→ **THE TASK**:
In the records below, find each line that holds "gripper" and return it.

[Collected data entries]
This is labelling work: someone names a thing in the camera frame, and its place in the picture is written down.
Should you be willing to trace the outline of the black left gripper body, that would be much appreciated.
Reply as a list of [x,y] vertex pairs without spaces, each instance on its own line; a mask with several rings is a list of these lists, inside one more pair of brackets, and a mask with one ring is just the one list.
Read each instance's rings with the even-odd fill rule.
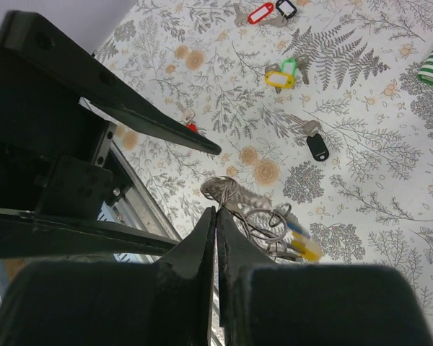
[[114,126],[77,94],[0,48],[0,208],[96,216],[132,181],[108,150]]

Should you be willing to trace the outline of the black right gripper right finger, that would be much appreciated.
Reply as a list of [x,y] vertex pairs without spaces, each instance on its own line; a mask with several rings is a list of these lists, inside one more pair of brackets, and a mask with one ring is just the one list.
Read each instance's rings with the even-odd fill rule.
[[416,297],[382,265],[281,265],[216,215],[227,345],[433,345]]

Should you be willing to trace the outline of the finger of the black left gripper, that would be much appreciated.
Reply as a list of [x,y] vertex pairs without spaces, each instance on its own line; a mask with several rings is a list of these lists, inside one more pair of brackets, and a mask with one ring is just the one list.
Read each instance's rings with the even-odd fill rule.
[[0,259],[78,254],[164,255],[178,242],[119,223],[0,208]]
[[160,112],[44,16],[10,11],[5,47],[137,133],[208,154],[219,145]]

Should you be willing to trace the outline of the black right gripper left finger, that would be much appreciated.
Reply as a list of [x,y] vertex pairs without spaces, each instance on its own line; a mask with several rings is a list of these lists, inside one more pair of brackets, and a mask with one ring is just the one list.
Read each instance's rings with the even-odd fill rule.
[[152,264],[35,262],[0,308],[0,345],[207,345],[217,213]]

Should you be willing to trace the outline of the large metal keyring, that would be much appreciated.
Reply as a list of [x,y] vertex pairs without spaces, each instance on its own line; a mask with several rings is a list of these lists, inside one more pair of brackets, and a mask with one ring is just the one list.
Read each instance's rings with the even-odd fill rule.
[[206,180],[201,185],[201,193],[226,208],[239,222],[246,238],[259,250],[272,257],[287,253],[287,222],[268,198],[226,176]]

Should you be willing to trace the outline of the blue tag key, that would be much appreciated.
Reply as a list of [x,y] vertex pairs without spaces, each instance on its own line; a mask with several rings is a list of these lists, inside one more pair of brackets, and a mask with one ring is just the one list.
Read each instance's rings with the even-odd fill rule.
[[307,230],[305,230],[304,228],[302,228],[301,226],[294,224],[294,223],[290,223],[290,222],[287,222],[287,226],[296,234],[299,234],[299,235],[306,237],[308,239],[310,238],[309,232]]

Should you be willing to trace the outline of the solid black tag key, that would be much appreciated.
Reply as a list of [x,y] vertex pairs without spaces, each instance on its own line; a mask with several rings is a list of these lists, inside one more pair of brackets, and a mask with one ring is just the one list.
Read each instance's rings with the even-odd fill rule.
[[322,127],[317,120],[302,120],[296,115],[290,118],[298,124],[300,130],[306,135],[307,147],[314,160],[324,162],[329,157],[329,150],[321,136]]

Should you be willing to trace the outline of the green tag key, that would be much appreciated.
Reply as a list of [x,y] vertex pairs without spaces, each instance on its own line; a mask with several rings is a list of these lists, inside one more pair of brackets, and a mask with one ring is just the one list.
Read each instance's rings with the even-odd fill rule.
[[283,74],[289,74],[295,76],[296,72],[299,71],[302,76],[304,84],[309,85],[310,79],[308,76],[308,68],[310,67],[309,56],[297,56],[295,58],[288,58],[283,61],[281,65],[281,72]]

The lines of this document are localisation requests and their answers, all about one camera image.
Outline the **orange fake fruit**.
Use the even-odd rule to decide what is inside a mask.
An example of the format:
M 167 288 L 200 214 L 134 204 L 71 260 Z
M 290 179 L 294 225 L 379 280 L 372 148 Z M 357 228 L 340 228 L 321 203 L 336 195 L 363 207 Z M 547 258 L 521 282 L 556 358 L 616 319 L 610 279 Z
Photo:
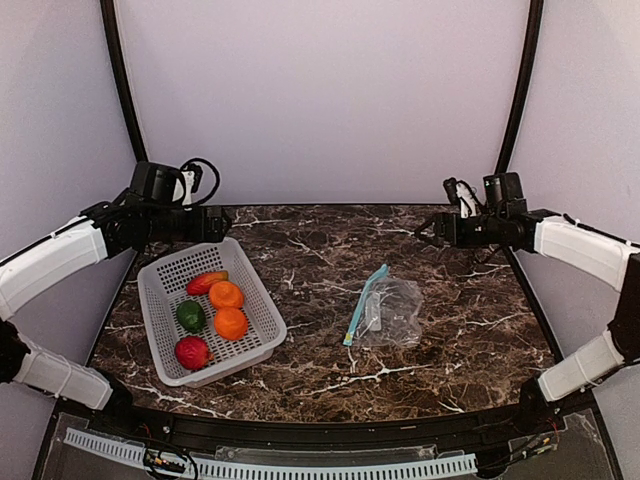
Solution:
M 214 316 L 214 329 L 220 337 L 229 341 L 242 339 L 248 331 L 248 326 L 248 319 L 239 308 L 221 308 Z
M 230 281 L 218 281 L 209 289 L 209 301 L 216 309 L 242 308 L 244 294 L 241 289 Z

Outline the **clear zip top bag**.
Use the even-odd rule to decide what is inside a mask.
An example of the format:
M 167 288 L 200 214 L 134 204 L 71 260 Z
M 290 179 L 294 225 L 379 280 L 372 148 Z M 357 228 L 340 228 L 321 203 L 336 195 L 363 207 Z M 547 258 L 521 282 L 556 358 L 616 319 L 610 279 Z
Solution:
M 342 344 L 372 348 L 417 346 L 422 337 L 418 314 L 424 295 L 415 281 L 390 275 L 383 264 L 366 280 Z

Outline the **green fake vegetable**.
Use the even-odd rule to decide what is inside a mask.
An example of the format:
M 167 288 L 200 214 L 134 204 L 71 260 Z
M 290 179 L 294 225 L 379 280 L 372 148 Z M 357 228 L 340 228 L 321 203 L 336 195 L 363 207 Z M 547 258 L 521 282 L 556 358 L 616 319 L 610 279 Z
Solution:
M 179 325 L 189 333 L 199 333 L 207 325 L 203 308 L 193 300 L 185 300 L 177 306 L 176 318 Z

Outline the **red fake apple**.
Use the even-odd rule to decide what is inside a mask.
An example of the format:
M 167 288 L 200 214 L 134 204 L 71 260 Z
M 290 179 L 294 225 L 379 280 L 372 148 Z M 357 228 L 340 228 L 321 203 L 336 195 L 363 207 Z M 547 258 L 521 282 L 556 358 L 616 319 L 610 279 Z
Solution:
M 187 336 L 179 340 L 174 347 L 174 355 L 178 363 L 190 371 L 203 369 L 214 360 L 213 352 L 198 336 Z

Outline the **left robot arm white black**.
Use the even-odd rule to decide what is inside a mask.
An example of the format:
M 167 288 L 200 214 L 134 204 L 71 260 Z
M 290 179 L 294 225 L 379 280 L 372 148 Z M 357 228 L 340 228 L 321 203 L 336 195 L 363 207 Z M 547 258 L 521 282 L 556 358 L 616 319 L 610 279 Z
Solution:
M 82 366 L 34 343 L 12 323 L 18 310 L 76 272 L 153 242 L 209 242 L 224 239 L 231 220 L 209 205 L 220 185 L 209 161 L 180 167 L 136 165 L 130 185 L 113 201 L 82 210 L 64 226 L 1 262 L 1 380 L 20 383 L 56 398 L 101 411 L 120 436 L 141 427 L 132 395 L 115 377 Z

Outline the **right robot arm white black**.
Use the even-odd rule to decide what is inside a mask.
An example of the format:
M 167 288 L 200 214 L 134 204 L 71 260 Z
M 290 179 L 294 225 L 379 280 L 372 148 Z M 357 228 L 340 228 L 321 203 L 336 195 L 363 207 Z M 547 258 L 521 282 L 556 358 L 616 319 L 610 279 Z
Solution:
M 484 177 L 484 203 L 462 180 L 449 178 L 443 186 L 459 209 L 431 216 L 416 229 L 419 240 L 433 246 L 524 250 L 585 272 L 619 295 L 605 331 L 541 373 L 525 390 L 524 401 L 511 410 L 511 426 L 530 434 L 547 420 L 550 404 L 638 362 L 639 245 L 567 214 L 529 209 L 515 172 Z

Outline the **white perforated plastic basket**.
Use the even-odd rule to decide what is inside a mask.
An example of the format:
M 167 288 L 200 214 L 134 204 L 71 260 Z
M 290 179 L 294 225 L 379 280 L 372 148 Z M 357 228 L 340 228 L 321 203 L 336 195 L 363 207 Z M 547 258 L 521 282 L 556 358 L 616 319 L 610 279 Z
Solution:
M 190 296 L 186 287 L 199 274 L 224 270 L 244 295 L 248 319 L 243 338 L 230 341 L 213 327 L 216 313 L 206 295 Z M 287 336 L 287 326 L 240 243 L 230 237 L 201 243 L 164 256 L 140 269 L 138 293 L 147 340 L 159 379 L 169 387 L 198 388 L 256 365 L 273 354 Z M 176 310 L 186 300 L 197 302 L 206 324 L 197 334 L 213 358 L 191 371 L 175 355 L 176 344 L 191 333 L 179 324 Z

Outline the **left black frame post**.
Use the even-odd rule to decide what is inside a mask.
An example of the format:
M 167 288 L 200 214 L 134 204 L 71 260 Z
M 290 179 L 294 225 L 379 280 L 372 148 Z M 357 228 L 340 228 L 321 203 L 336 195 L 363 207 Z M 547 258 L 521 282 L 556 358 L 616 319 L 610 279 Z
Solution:
M 118 21 L 116 18 L 116 5 L 112 0 L 100 0 L 99 4 L 112 75 L 129 143 L 136 163 L 146 162 L 148 155 L 126 72 Z

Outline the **black frame post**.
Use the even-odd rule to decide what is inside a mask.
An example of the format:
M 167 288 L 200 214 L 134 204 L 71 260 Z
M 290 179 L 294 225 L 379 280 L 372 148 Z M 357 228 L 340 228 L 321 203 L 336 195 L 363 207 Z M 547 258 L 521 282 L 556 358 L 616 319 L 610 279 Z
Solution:
M 508 172 L 524 115 L 534 70 L 544 12 L 543 0 L 531 0 L 526 21 L 523 48 L 509 116 L 493 174 Z
M 112 75 L 129 143 L 136 163 L 146 162 L 148 155 L 126 72 L 118 21 L 116 18 L 116 5 L 112 0 L 100 0 L 99 4 Z

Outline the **right black frame post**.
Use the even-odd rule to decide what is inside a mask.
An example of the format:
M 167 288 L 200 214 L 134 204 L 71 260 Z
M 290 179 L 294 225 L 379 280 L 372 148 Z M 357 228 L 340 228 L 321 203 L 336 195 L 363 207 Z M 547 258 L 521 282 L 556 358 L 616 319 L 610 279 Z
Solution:
M 523 48 L 509 116 L 493 174 L 508 172 L 524 115 L 534 70 L 544 12 L 543 0 L 531 0 L 526 21 Z

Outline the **black front rail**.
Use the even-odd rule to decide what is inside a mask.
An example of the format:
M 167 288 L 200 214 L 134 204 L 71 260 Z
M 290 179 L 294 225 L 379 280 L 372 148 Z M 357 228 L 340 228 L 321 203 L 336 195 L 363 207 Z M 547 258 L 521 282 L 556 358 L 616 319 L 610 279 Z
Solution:
M 583 394 L 568 401 L 559 414 L 540 418 L 524 430 L 517 423 L 518 407 L 398 421 L 364 423 L 283 423 L 214 419 L 132 407 L 126 419 L 117 422 L 84 407 L 59 401 L 49 419 L 47 434 L 67 420 L 100 433 L 136 437 L 152 444 L 169 444 L 194 452 L 212 452 L 218 447 L 248 447 L 293 450 L 365 450 L 434 444 L 440 451 L 504 449 L 509 440 L 525 435 L 559 430 L 566 425 L 561 415 L 594 405 L 593 396 Z

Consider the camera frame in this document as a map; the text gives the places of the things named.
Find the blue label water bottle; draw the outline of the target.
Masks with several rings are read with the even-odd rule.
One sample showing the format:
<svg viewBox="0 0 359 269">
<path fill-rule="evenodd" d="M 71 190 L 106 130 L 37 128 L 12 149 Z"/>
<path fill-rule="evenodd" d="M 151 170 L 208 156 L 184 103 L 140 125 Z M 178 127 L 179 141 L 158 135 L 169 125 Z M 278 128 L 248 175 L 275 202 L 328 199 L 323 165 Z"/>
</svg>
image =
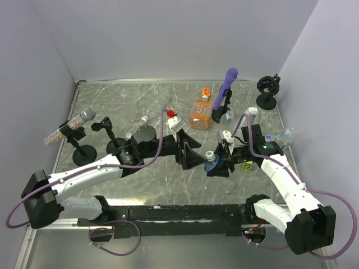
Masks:
<svg viewBox="0 0 359 269">
<path fill-rule="evenodd" d="M 222 161 L 222 158 L 219 154 L 214 151 L 207 151 L 205 153 L 206 162 L 204 165 L 204 170 L 208 173 L 214 170 Z"/>
</svg>

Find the clear bottle white cap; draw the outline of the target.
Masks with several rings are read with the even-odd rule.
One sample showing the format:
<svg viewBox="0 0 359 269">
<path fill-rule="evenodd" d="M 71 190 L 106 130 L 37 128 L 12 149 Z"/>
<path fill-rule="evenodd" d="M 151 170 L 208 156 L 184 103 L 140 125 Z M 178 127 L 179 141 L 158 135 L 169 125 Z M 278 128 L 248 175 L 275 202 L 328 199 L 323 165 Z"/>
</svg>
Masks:
<svg viewBox="0 0 359 269">
<path fill-rule="evenodd" d="M 126 89 L 122 89 L 120 92 L 120 95 L 125 98 L 127 96 L 127 90 Z"/>
<path fill-rule="evenodd" d="M 148 117 L 147 116 L 142 116 L 141 117 L 141 122 L 142 123 L 146 123 L 148 121 Z"/>
</svg>

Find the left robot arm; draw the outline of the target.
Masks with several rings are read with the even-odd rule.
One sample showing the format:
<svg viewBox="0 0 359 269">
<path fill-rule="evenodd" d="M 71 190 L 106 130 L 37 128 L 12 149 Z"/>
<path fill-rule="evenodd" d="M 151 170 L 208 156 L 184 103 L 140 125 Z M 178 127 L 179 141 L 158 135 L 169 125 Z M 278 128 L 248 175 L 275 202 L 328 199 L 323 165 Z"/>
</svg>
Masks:
<svg viewBox="0 0 359 269">
<path fill-rule="evenodd" d="M 184 130 L 157 138 L 154 127 L 144 125 L 106 157 L 62 173 L 33 173 L 21 198 L 33 229 L 44 228 L 58 219 L 79 218 L 105 225 L 111 207 L 103 196 L 79 198 L 76 194 L 97 184 L 124 178 L 145 167 L 144 160 L 160 156 L 175 157 L 183 170 L 202 165 L 205 158 L 195 152 L 201 144 Z"/>
</svg>

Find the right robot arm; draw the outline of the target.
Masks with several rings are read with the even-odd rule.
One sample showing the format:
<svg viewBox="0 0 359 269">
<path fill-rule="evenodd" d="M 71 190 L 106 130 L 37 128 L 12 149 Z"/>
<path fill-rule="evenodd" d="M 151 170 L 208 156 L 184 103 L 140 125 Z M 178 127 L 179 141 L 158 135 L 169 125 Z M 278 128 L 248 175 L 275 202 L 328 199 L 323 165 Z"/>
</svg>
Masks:
<svg viewBox="0 0 359 269">
<path fill-rule="evenodd" d="M 268 142 L 258 124 L 243 127 L 246 145 L 236 147 L 229 130 L 218 132 L 215 151 L 206 153 L 211 168 L 209 177 L 228 177 L 236 164 L 252 161 L 269 177 L 286 208 L 273 202 L 265 194 L 249 197 L 244 205 L 247 221 L 263 220 L 284 234 L 290 250 L 299 255 L 332 245 L 336 213 L 331 206 L 323 206 L 294 173 L 283 150 L 274 141 Z"/>
</svg>

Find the clear open bottle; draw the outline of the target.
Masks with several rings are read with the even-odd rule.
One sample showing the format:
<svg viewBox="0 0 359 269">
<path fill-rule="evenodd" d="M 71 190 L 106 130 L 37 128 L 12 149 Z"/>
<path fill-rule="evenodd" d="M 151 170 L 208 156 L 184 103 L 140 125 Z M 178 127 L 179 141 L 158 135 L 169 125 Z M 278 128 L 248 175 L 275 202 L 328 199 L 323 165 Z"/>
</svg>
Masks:
<svg viewBox="0 0 359 269">
<path fill-rule="evenodd" d="M 233 110 L 228 110 L 225 114 L 221 116 L 219 122 L 219 134 L 222 136 L 224 131 L 234 134 L 236 124 L 237 119 L 235 118 Z"/>
</svg>

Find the orange drink bottle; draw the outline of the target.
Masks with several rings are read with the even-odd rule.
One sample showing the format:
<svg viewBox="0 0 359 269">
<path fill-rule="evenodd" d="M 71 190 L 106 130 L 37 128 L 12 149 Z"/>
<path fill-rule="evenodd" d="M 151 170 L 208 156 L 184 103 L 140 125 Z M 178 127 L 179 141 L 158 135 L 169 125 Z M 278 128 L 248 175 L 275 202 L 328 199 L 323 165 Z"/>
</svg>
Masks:
<svg viewBox="0 0 359 269">
<path fill-rule="evenodd" d="M 210 126 L 213 103 L 210 101 L 211 91 L 205 87 L 201 92 L 201 99 L 194 102 L 190 114 L 190 127 L 205 131 Z"/>
</svg>

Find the small clear labelled bottle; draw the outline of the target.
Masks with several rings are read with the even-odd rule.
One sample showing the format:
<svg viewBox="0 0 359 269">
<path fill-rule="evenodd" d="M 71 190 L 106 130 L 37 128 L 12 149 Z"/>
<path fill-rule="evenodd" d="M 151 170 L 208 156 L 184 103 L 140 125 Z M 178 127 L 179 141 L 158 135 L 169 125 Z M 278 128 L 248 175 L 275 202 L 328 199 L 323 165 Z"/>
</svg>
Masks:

→ **ANSWER TO THIS TASK**:
Should you be willing to trace the outline of the black left gripper body, that would be much appreciated.
Should you be willing to trace the outline of the black right gripper right finger, that would be much appreciated.
Should you be willing to trace the outline of the finger of the black left gripper, that would be much appreciated.
Should you be willing to trace the outline of the black right gripper left finger, that would be much appreciated.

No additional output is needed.